Reproduce each line below precisely. Drop the pictures.

__________

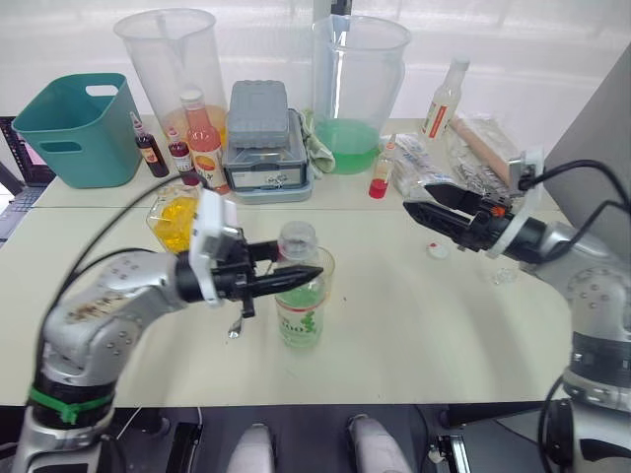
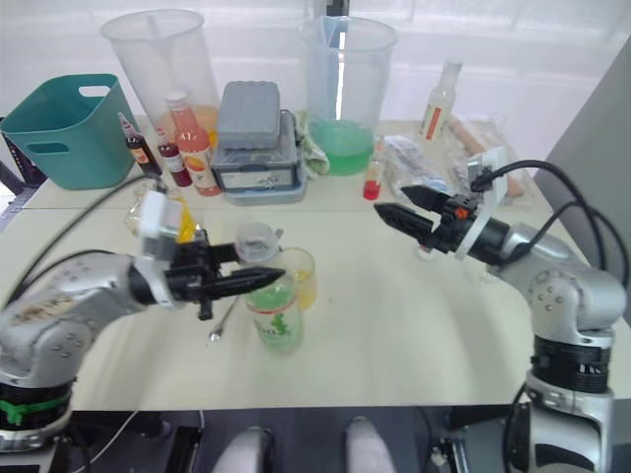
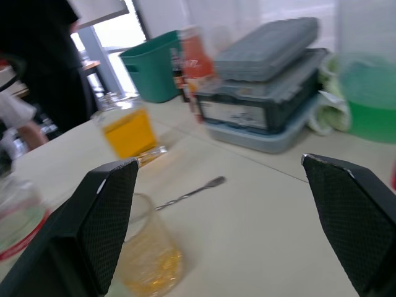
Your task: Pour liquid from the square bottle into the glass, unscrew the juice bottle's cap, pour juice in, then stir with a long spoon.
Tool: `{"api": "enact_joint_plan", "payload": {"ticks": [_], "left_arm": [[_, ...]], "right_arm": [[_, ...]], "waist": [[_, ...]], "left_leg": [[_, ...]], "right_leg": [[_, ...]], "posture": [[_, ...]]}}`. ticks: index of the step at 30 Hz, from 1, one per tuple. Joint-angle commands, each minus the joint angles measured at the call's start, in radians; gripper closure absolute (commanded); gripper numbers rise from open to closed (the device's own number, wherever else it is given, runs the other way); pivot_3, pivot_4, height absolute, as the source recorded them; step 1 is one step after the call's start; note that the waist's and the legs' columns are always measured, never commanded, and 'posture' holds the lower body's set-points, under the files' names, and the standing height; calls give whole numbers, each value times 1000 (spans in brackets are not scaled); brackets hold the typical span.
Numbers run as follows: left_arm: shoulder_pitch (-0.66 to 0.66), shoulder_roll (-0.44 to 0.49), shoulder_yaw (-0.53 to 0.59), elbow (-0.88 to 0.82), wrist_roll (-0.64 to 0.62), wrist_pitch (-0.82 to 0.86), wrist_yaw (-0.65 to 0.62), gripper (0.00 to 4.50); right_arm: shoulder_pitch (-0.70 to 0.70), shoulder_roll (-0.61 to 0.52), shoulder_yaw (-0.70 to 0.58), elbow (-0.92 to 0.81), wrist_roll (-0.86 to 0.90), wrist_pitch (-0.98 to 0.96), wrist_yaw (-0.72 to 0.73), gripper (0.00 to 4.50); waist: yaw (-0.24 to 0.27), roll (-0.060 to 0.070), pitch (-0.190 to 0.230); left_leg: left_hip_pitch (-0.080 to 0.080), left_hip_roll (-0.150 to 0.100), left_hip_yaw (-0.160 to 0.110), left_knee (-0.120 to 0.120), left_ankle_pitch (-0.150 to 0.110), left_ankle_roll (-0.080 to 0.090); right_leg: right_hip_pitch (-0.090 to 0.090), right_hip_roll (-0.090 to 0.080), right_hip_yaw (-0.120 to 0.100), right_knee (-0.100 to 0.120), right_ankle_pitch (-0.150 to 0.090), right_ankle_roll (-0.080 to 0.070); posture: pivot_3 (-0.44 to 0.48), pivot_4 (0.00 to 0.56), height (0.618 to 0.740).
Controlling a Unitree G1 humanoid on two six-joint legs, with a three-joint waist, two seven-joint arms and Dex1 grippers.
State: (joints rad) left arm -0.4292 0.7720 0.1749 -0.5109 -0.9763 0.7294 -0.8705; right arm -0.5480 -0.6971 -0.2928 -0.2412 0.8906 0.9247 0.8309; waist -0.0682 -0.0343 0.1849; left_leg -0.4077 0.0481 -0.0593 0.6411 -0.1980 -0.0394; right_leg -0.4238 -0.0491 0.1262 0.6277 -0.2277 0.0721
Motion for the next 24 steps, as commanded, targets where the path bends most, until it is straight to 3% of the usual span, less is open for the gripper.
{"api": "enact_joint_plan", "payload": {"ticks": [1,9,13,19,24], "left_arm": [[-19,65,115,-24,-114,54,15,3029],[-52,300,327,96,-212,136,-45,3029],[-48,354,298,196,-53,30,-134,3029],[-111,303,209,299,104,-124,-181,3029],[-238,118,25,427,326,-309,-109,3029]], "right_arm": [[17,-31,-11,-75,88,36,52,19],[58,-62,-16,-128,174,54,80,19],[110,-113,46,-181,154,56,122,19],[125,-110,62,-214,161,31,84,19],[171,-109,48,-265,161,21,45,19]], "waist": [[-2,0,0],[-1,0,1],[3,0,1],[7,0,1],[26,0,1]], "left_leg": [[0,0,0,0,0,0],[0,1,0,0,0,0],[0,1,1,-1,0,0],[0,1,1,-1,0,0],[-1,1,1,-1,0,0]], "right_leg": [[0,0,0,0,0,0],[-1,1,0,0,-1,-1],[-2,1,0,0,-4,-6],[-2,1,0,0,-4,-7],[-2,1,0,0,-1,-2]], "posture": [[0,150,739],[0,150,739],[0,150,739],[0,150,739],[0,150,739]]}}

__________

RESULT OF THIS EXERCISE:
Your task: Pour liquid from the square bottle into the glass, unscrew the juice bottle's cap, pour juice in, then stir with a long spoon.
Tool: `{"api": "enact_joint_plan", "payload": {"ticks": [_], "left_arm": [[_, ...]], "right_arm": [[_, ...]], "waist": [[_, ...]], "left_leg": [[_, ...]], "right_leg": [[_, ...]], "posture": [[_, ...]]}}`. ticks: index of the step at 30 Hz, from 1, one per tuple. Joint-angle commands, each minus the joint angles measured at the call's start, in radians; gripper closure absolute (commanded); gripper numbers rise from open to closed (the device's own number, wherever else it is given, runs the other way); pivot_3, pivot_4, height absolute, as the source recorded them; step 1 is one step after the call's start; note that the waist's and the legs' columns are always measured, never commanded, and 'posture' holds the lower body's set-points, under the files' names, and the standing height; calls give whole numbers, each value times 1000 (spans in brackets are not scaled); brackets hold the typical span.
Numbers run as follows: left_arm: shoulder_pitch (-0.66 to 0.66), shoulder_roll (-0.44 to 0.49), shoulder_yaw (-0.53 to 0.59), elbow (-0.88 to 0.82), wrist_roll (-0.64 to 0.62), wrist_pitch (-0.82 to 0.86), wrist_yaw (-0.65 to 0.62), gripper (0.00 to 4.50); right_arm: shoulder_pitch (-0.70 to 0.70), shoulder_roll (-0.61 to 0.52), shoulder_yaw (-0.70 to 0.58), elbow (-0.92 to 0.81), wrist_roll (-0.86 to 0.90), wrist_pitch (-0.98 to 0.96), wrist_yaw (-0.72 to 0.73), gripper (0.00 to 4.50); waist: yaw (-0.24 to 0.27), roll (-0.060 to 0.070), pitch (-0.190 to 0.230); left_leg: left_hip_pitch (-0.080 to 0.080), left_hip_roll (-0.150 to 0.100), left_hip_yaw (-0.160 to 0.110), left_knee (-0.120 to 0.120), left_ankle_pitch (-0.150 to 0.110), left_ankle_roll (-0.080 to 0.090); right_leg: right_hip_pitch (-0.090 to 0.090), right_hip_roll (-0.090 to 0.080), right_hip_yaw (-0.120 to 0.100), right_knee (-0.100 to 0.120), right_ankle_pitch (-0.150 to 0.090), right_ankle_roll (-0.080 to 0.070); posture: pivot_3 (-0.44 to 0.48), pivot_4 (0.00 to 0.56), height (0.618 to 0.740).
Controlling a Unitree G1 humanoid on two six-joint legs, with a three-joint waist, two seven-joint arms and Dex1 grippers.
State: (joints rad) left arm -0.4292 0.7720 0.1749 -0.5109 -0.9763 0.7294 -0.8705; right arm -0.5480 -0.6971 -0.2928 -0.2412 0.8906 0.9247 0.8309; waist -0.0682 -0.0343 0.1849; left_leg -0.4077 0.0481 -0.0593 0.6411 -0.1980 -0.0394; right_leg -0.4238 -0.0491 0.1262 0.6277 -0.2277 0.0721
Motion for the next 24 steps, as commanded, targets where the path bends most, until it is straight to 3% of the usual span, less is open for the gripper.
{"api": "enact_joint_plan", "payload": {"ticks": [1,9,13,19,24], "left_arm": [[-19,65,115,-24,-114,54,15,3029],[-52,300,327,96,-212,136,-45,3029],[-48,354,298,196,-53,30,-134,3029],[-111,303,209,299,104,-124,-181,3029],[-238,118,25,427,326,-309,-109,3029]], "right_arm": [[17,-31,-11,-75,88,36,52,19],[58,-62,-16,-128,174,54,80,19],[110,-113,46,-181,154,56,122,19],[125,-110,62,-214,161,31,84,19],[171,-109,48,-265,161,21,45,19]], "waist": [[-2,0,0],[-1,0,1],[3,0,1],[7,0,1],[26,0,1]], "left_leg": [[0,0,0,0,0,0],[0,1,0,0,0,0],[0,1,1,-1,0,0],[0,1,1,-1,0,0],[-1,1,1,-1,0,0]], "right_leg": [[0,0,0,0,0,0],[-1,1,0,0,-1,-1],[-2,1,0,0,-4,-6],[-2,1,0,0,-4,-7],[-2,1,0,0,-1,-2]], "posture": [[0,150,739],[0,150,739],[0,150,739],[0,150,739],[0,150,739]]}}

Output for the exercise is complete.